To start, a quick state of the docs:

  *   UserALE.js and UserALE docs are currently in hand-written markdown in the 
Readme and the gh-pages branch, which is a Jekyll-generated static site.
  *   UserALE-pyqt5 and Distill docs are auto generated by Sphinx.
  *   Tap and Stout docs are Readme and a very light Github wiki.

We want to consolidate all these various docs into a single collection as part 
of senssoft.incubator.apache.org.  From there, we can break down docs for each 
component out into its own subpage, etc.  This approach lets us keep a 
consistent visual style, but still have some freedom to structure and format 
docs in the ways that make the most sense for each component.  Technically, it 
breaks down into two pieces: static site generation and consolidating 
documentation.

For static site generation, I’d suggest Jekyll.  It has a great feature set for 
developing static sites and plays nicely with anything we want to do 
stylistically or in JavaScript to demo SensSoft or improve the site’s UX.  
Pages are generated from Markdown, which means no one has to be familiar with 
or worry about the HTML/CSS side of things to get nicely formatted docs.

For docs consolidation, I see a few options:

  1.  Each component contributes documentation directly to the website repo.  
This is easiest for the website, but means documentation is separated from 
code.

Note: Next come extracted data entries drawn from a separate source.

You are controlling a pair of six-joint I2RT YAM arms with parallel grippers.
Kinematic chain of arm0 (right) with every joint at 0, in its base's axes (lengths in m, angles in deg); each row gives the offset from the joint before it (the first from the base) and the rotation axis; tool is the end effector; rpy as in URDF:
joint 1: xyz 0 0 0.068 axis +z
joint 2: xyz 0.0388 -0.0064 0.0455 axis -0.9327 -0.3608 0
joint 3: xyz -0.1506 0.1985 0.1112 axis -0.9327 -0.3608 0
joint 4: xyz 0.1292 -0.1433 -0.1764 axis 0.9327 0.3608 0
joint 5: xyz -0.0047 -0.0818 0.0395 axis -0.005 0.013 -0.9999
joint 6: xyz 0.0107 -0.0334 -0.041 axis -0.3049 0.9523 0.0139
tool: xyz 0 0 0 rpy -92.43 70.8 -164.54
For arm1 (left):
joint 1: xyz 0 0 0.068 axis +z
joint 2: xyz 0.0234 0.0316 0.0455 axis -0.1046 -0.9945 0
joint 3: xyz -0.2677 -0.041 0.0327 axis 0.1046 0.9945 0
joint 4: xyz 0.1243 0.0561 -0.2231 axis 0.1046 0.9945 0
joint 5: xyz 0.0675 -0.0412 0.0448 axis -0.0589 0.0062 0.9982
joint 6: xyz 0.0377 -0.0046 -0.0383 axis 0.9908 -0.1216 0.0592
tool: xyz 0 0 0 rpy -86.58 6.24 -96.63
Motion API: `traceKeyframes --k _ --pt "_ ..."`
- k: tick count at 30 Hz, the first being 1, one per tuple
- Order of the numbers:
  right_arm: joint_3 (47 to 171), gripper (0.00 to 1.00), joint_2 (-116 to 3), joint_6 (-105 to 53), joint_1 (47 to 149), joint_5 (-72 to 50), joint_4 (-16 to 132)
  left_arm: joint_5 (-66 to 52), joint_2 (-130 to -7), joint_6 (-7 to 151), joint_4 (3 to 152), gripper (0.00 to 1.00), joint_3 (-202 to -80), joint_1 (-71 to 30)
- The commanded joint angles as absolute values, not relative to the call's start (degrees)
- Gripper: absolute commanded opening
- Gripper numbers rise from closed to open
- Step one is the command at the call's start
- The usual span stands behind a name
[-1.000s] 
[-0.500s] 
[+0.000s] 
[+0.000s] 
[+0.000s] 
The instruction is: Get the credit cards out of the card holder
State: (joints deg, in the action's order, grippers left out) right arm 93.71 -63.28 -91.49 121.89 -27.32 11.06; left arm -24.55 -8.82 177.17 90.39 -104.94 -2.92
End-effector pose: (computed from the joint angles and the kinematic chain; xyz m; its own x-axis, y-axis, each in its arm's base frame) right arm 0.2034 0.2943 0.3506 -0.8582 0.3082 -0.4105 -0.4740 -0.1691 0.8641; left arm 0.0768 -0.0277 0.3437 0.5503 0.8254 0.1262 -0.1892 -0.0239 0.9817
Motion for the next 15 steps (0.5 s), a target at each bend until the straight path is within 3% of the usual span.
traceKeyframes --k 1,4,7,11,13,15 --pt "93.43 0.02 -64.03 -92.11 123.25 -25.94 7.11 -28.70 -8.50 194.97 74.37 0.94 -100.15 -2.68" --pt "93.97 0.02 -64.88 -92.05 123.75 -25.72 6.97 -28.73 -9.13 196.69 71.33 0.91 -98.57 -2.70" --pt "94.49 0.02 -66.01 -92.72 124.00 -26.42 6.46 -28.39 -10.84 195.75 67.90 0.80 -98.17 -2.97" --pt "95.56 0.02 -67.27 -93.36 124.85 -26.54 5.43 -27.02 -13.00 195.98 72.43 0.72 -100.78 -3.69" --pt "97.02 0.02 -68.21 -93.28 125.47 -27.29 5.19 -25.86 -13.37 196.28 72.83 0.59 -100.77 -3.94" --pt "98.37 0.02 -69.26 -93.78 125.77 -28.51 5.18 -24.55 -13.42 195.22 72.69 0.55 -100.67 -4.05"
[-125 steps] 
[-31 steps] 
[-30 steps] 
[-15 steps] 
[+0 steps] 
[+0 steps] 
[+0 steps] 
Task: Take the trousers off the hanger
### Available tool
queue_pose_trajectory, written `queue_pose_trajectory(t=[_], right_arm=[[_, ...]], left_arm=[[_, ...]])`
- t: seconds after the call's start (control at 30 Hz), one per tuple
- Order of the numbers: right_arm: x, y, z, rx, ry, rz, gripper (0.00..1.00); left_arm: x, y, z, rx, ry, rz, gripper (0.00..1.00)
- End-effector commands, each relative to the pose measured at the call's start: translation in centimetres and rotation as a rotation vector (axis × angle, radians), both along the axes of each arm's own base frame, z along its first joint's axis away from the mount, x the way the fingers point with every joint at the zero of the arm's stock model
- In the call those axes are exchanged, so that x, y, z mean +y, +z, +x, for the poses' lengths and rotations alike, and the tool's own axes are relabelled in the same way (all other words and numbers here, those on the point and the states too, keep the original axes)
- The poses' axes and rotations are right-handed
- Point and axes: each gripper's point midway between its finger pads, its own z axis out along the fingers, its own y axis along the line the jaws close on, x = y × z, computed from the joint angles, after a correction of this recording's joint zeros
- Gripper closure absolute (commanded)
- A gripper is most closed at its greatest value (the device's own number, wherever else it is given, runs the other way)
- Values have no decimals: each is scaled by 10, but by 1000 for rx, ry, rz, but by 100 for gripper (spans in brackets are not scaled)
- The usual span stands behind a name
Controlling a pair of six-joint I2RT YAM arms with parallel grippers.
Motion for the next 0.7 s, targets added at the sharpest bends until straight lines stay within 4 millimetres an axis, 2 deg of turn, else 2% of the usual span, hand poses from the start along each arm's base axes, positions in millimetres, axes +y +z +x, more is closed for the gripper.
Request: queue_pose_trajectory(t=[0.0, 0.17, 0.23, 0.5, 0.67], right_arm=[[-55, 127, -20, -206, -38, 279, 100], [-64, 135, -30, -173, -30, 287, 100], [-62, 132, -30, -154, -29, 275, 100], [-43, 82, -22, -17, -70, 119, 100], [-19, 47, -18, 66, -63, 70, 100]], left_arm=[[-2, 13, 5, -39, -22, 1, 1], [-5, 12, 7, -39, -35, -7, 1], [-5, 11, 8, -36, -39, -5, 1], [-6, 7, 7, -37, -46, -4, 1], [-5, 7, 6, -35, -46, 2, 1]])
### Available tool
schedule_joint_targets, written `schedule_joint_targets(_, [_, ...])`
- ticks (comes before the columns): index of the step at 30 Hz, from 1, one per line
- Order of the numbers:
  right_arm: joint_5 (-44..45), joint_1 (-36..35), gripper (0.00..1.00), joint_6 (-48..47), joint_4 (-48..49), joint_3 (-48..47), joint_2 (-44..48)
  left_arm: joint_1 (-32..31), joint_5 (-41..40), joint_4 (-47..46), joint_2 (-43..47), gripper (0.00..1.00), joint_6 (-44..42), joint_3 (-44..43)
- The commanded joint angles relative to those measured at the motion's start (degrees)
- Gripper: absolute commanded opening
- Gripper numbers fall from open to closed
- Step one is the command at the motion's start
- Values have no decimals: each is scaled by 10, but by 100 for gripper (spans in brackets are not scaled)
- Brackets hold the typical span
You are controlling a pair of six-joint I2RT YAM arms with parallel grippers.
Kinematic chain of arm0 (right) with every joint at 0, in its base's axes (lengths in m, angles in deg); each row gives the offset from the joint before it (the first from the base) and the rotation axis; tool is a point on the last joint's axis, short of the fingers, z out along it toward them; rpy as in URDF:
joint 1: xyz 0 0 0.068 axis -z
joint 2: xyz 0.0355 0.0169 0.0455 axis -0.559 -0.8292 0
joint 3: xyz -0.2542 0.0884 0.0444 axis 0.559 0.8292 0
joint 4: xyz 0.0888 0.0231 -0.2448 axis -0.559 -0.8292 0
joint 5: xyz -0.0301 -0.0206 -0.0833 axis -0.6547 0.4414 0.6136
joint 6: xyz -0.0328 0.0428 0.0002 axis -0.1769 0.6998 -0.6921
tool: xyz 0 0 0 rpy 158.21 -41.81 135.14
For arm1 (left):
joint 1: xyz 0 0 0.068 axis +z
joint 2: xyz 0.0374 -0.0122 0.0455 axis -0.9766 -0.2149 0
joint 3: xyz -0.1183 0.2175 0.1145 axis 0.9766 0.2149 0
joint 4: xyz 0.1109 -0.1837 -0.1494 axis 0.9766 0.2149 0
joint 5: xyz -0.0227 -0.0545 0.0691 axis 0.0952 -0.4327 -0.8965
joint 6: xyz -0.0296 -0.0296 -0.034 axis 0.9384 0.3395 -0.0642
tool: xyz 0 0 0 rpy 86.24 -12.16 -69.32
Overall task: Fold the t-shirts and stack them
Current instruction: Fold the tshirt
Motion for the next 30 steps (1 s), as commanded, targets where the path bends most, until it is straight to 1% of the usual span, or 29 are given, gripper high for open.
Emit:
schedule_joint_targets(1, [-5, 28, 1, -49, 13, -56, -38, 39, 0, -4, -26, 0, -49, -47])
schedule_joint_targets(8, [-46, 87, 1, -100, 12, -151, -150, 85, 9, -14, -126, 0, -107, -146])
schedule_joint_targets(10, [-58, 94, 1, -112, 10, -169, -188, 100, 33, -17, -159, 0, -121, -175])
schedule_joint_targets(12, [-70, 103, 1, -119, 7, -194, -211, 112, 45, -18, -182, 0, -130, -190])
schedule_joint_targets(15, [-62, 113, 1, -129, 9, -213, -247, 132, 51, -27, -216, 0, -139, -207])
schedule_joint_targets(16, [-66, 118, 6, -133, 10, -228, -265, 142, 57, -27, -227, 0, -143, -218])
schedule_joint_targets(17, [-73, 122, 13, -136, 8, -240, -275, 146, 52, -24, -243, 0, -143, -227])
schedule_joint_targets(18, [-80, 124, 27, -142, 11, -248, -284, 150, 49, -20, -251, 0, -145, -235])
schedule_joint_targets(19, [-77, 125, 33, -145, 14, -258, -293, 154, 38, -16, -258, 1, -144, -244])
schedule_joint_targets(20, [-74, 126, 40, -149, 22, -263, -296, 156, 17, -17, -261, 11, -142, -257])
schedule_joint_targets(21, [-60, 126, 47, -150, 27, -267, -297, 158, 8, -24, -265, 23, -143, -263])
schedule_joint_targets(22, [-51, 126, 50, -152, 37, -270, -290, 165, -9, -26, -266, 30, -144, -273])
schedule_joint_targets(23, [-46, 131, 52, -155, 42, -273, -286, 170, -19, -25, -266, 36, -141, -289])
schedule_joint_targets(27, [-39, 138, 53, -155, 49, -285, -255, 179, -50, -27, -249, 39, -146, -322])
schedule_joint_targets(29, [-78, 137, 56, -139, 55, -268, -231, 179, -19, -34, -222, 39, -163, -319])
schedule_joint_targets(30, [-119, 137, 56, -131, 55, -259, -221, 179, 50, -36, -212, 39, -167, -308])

And probably more likely to be out of date as a result.  If using inline 
docs (like Distill), each component would need its own process to compile into 
markdown or another format the static site generator can use and update the 
website repository.
  2.  Each component includes its own documentation, compiles it, and stores it 
in the repo.  The website build process would need to pull those generated 
files from the repo to include in its build.  We’d likely need a way to specify 
the current active version and associated branch for each component.
  3.  Same as #2, but the components do not compile and store their built docs. 
 The website build process looks at the repos and generates docs when it builds.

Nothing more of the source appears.